Reputation: 35792

Efficiently determining the probability of a user clicking a hyperlink

So I have a bunch of hyperlinks on a web page. From past observation I know the probabilities that a user will click on each of these hyperlinks. I can therefore calculate the mean and standard deviation of these probabilities.

I now add a new hyperlink to this page. After a short amount of testing I find that of the 20 users that see this hyperlink, 5 click on it.

Taking into account the known mean and standard deviation of the click-through probabilities on other hyperlinks (this forms a "prior expectation"), how can I efficiently estimate the probability of a user clicking on the new hyperlink?

A naive solution would be to ignore the other probabilities, in which case my estimate is just 5/20 or 0.25 - however this means we are throwing away relevant information, namely our prior expectation of what the click-through probability is.

So I'm looking for a function that looks something like this:

double estimate(double priorMean, 
                double priorStandardDeviation, 
                int clicks, int views);

I'd ask that, since I'm more familiar with code than mathematical notation, that any answers use code or pseudocode in preference to math.

Upvotes: 0

Answers (4)

bayer

Reputation: 6904

I made this a new answer since it's fundamentally different.

This is based on Chris Bishop, Machine Learning and Pattern Recognition, Chapter 2 "Probability Distributions" p71++ and http://en.wikipedia.org/wiki/Beta_distribution.

First we fit a beta distribution to the given mean and variance in order to build a distribution over the parametes. Then we return the mode of the distribution which is the expected parameter for a bernoulli variable.

def estimate(prior_mean, prior_variance, clicks, views):
  c = ((prior_mean * (1 - prior_mean)) / prior_variance - 1)
  a = prior_mean * c
  b = (1 - prior_mean) * c
  return ((a + clicks) - 1) / (a + b + views - 2)

However, I am quite positive that the prior mean/variance will not work for you since you throw away information about how many samples you have and how good your prior thus is.

Instead: Given a set of (webpage, link_clicked) pairs, you can calculate the number of pages a specific link was clicked on. Let that be m. Let the amount of times that link was not clicked be l.

Now let a be the number of clicks to your new link be a and the number of visits to the site be b. Then your probability of your new link is

def estimate(m, l, a, b):
  (m + a) / (m + l + a + b)

Which looks pretty trivial but actually has a valid probabilistic foundation. From the implementation perspective, you can keep m and l globally.

Upvotes: 3

bayer

Reputation: 6904

P/N is actually correct from a frequentist perspective.

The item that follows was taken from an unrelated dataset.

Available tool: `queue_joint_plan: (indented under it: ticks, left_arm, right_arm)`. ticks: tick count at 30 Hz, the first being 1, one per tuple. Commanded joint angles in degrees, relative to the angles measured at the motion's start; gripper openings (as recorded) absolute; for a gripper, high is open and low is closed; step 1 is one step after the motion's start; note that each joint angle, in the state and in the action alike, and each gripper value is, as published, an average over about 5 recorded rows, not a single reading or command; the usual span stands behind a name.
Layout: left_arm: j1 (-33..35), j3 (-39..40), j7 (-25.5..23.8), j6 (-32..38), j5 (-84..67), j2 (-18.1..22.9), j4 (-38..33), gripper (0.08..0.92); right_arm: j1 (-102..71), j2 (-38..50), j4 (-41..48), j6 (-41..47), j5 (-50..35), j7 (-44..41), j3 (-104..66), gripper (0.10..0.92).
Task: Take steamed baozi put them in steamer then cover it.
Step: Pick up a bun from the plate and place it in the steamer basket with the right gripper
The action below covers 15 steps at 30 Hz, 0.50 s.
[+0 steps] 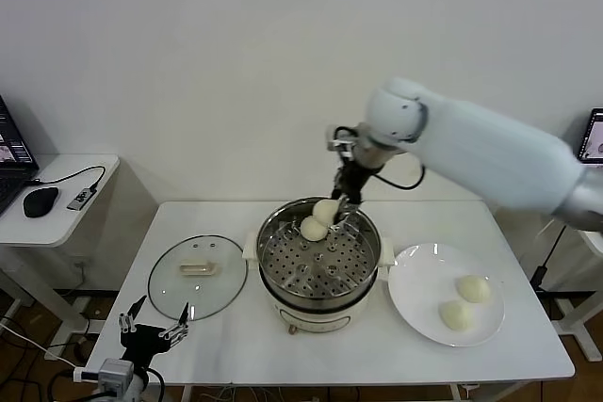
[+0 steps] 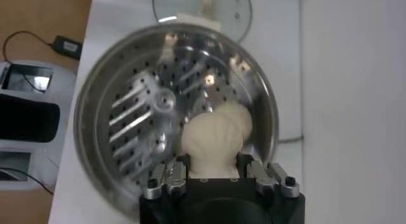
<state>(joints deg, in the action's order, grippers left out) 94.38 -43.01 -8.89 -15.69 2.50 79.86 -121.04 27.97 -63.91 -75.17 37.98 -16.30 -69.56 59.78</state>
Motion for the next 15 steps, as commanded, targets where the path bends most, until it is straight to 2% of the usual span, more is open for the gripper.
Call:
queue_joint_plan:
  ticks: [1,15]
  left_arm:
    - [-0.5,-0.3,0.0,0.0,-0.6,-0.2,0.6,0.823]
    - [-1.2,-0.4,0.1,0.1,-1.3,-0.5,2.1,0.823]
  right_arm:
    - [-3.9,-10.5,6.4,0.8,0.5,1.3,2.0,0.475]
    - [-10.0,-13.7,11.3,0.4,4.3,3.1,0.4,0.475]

You could also use a bayesian approach to incorporate prior knowledge, but since you don't seem to have that knowledge, I guess P/N is the way to go.

If you want, you can also use Laplace's rule which iirc comes down to a uniform prior. Just give each link on the page a start of 1 instead of 0. (So if you count the number a link was clicked, give each a +1 bonus and resemble that in your N.)

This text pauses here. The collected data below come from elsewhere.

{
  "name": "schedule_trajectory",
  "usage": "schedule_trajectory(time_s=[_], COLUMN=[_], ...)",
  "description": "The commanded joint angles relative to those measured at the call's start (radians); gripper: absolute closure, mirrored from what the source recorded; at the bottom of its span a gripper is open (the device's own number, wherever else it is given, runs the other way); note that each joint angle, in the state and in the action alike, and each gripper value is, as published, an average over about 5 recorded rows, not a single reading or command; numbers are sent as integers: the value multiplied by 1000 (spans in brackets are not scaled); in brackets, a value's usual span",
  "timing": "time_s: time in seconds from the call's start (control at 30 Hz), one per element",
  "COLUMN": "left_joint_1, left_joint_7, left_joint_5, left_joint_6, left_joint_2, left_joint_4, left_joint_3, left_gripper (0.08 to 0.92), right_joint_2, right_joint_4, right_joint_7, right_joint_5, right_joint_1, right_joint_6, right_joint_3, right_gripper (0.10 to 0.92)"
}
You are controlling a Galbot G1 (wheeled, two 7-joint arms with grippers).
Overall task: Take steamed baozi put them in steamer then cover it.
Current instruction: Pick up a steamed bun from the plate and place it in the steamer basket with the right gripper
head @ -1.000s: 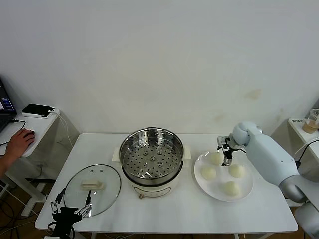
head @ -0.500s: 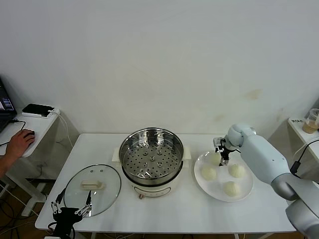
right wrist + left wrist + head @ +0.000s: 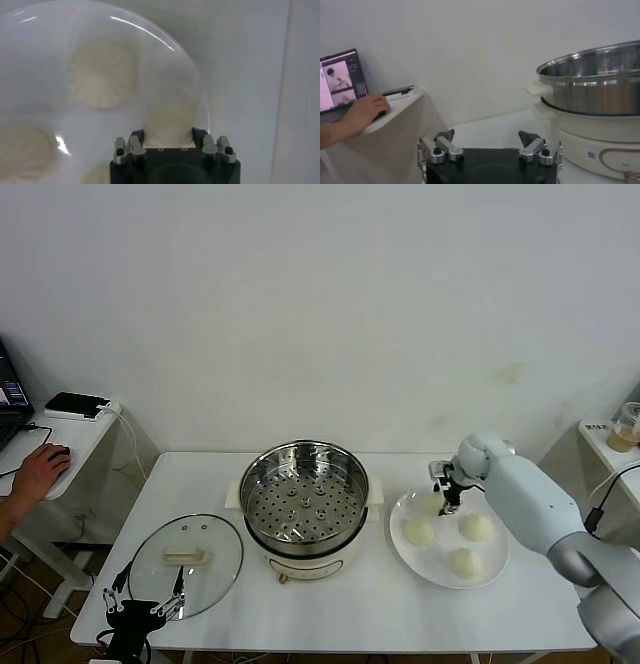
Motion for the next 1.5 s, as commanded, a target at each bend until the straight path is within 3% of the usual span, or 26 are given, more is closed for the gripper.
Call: schedule_trajectory(time_s=[0.03,0.43,0.93,1.2,1.5], left_joint_1=[0,-11,-22,-23,-10], left_joint_7=[0,1,3,0,-2], left_joint_5=[0,-14,-31,-52,-68], left_joint_6=[0,3,4,4,6], left_joint_2=[1,18,35,33,24], left_joint_4=[2,7,7,4,-31], left_joint_3=[1,19,16,7,-19], left_gripper=[177,177,177,177,177], right_joint_2=[-59,-155,94,246,323], right_joint_4=[75,302,398,364,239], right_joint_7=[-4,-11,113,190,215], right_joint_5=[49,354,681,662,416], right_joint_1=[15,327,637,637,562], right_joint_6=[0,-43,-57,78,288], right_joint_3=[-18,-248,-554,-716,-799], right_gripper=[416,406,406,406,410])
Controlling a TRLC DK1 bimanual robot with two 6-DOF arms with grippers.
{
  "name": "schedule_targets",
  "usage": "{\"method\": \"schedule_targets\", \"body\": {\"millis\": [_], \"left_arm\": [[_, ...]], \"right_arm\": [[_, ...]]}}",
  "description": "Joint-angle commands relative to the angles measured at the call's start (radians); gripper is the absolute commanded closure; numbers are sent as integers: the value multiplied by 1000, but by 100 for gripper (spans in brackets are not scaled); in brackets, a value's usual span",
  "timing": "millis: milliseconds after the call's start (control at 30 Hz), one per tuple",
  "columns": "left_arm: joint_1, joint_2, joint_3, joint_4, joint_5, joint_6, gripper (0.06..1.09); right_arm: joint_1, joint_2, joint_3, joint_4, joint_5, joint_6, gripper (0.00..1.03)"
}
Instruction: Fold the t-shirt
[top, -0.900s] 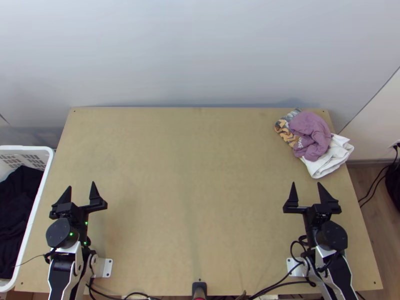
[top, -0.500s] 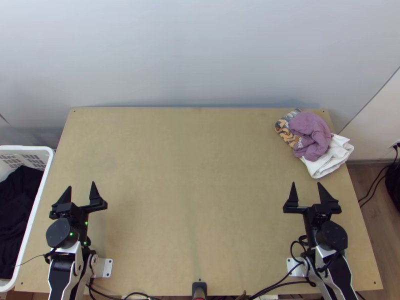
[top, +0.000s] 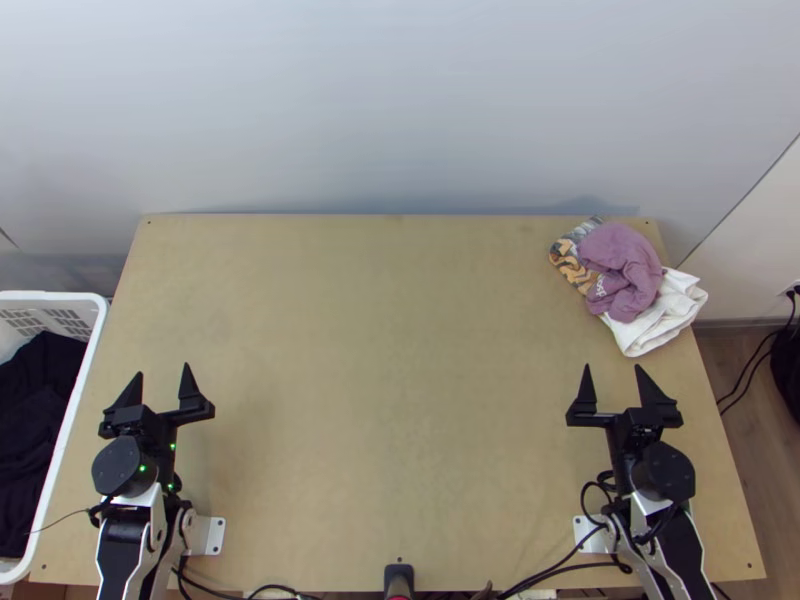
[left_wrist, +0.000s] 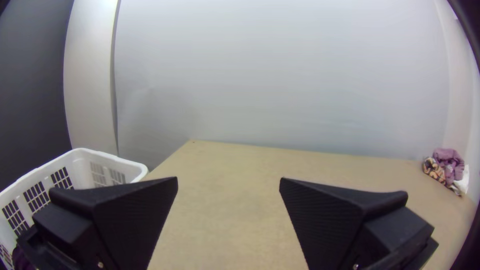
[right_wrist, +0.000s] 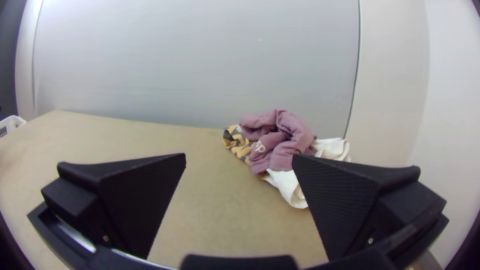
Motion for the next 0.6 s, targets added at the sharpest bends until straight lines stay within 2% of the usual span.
{"method": "schedule_targets", "body": {"millis": [0,167,267,433,567], "left_arm": [[0,1,0,0,0,0,10],[0,1,-1,0,0,0,10],[0,0,0,0,0,0,10],[3,1,0,0,-1,-1,10],[78,0,0,2,-10,-1,10]], "right_arm": [[0,0,0,-1,0,0,4],[0,0,0,1,0,2,4],[26,0,1,1,0,151,4],[29,0,1,1,2,151,4],[10,2,0,1,2,143,4]]}}
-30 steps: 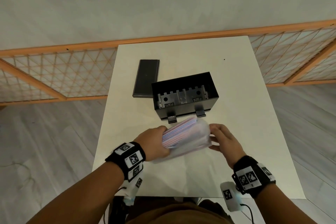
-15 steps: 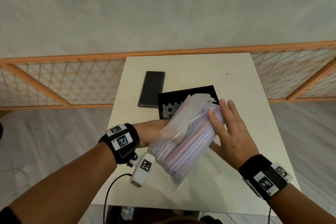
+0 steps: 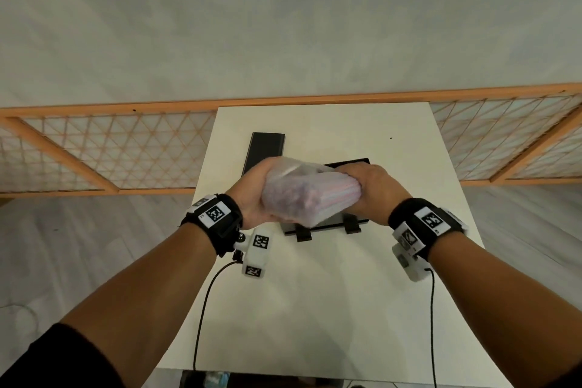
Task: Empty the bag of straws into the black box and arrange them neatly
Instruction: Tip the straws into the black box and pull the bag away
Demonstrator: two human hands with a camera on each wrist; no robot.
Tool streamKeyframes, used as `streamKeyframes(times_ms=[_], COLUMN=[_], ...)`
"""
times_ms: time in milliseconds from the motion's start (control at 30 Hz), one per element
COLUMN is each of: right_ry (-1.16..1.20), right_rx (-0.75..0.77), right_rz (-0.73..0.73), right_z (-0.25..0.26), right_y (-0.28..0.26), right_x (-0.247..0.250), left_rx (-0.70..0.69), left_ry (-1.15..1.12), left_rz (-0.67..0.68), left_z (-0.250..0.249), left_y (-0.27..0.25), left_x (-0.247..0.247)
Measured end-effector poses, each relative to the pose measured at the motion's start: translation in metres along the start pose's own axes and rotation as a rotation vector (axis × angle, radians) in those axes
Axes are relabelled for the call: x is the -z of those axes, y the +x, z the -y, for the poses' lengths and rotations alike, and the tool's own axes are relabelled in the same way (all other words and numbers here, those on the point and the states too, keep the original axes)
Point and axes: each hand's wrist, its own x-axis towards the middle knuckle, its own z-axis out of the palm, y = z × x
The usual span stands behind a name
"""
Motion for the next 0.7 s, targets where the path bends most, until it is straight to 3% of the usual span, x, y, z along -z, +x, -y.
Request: streamKeyframes(times_ms=[100,200,400,600,700], right_ry=[0.026,0.036,-0.107,-0.308,-0.327], right_rx=[-0.211,-0.292,-0.290,-0.298,-0.280], right_rz=[0.059,0.114,0.174,0.154,0.142], right_z=[-0.004,-0.006,-0.004,0.007,0.012], right_y=[0.011,0.020,0.037,0.044,0.045], right_x=[-0.006,-0.009,-0.007,0.003,0.002], left_rx=[0.029,-0.042,-0.159,-0.227,-0.282], left_ry=[-0.077,-0.011,0.259,0.007,0.051], left_rz=[-0.088,-0.154,-0.355,-0.338,-0.339], left_z=[0.007,0.011,0.021,0.025,0.030], left_y=[0.007,0.012,0.028,0.027,0.028], left_x=[0.019,0.024,0.037,0.041,0.048])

[UPDATE] Here is a bayesian approach:

Let p(W) be the probability that a person is in a specific group W. Let p(L) be the probability, that a specific link is clicked. then the probability you are looking for is p(L|W). By Bayes' theorem, you can calculate this by

p(L|W) = p(W|L) * p(L) / p(W)

You can estimate p(L) by the amount L was clicked, p(W) by the size of that group with respect to the rest of the users and p(W|L) = p(W and L) / p(L) by the number of persons of the specific group W that clicked L divided by the probability that L is clicked.

Upvotes: 2

Christian

Reputation: 26427

You need to know how strongly X is correlated with W.

Most likely you also want to have a more complex mathematical model if you want to develop a big website. If you run a website like digg you have a lot of prior knowledge that you have to factor into your calcualtion. That leads to multivariate statistics.

Upvotes: 0

nlucaroni

Reputation: 47944

Bayes' Theorem Proof:

P(A,B) = P( A | B ) * P( B )    (1)

since,

P(A,B) = P(B,A)                 (2)

And substituting (2) with (1),

P(A | B) * P( B ) = P (B | A) * P(A)

thus (Bayes' Theorem),

           P( B | A ) * P(A)
P(A | B) = -----------------
                 P(B)

P(A)   -- prior/marginal probability of A, may or may not take into account B
P(A|B) -- conditional/posterior probability of A, given B.
P(B|A) -- conditional probability of B given A.
P(B)   -- prior/marginal probability of B

Consequences,

P( A | B ) = P( A ), then a and b are independent
P( B | A ) = P( B ), and then

and the definition of independence is,

P(A,B) = P(A | B) * P( B ) = P( A )* P( B )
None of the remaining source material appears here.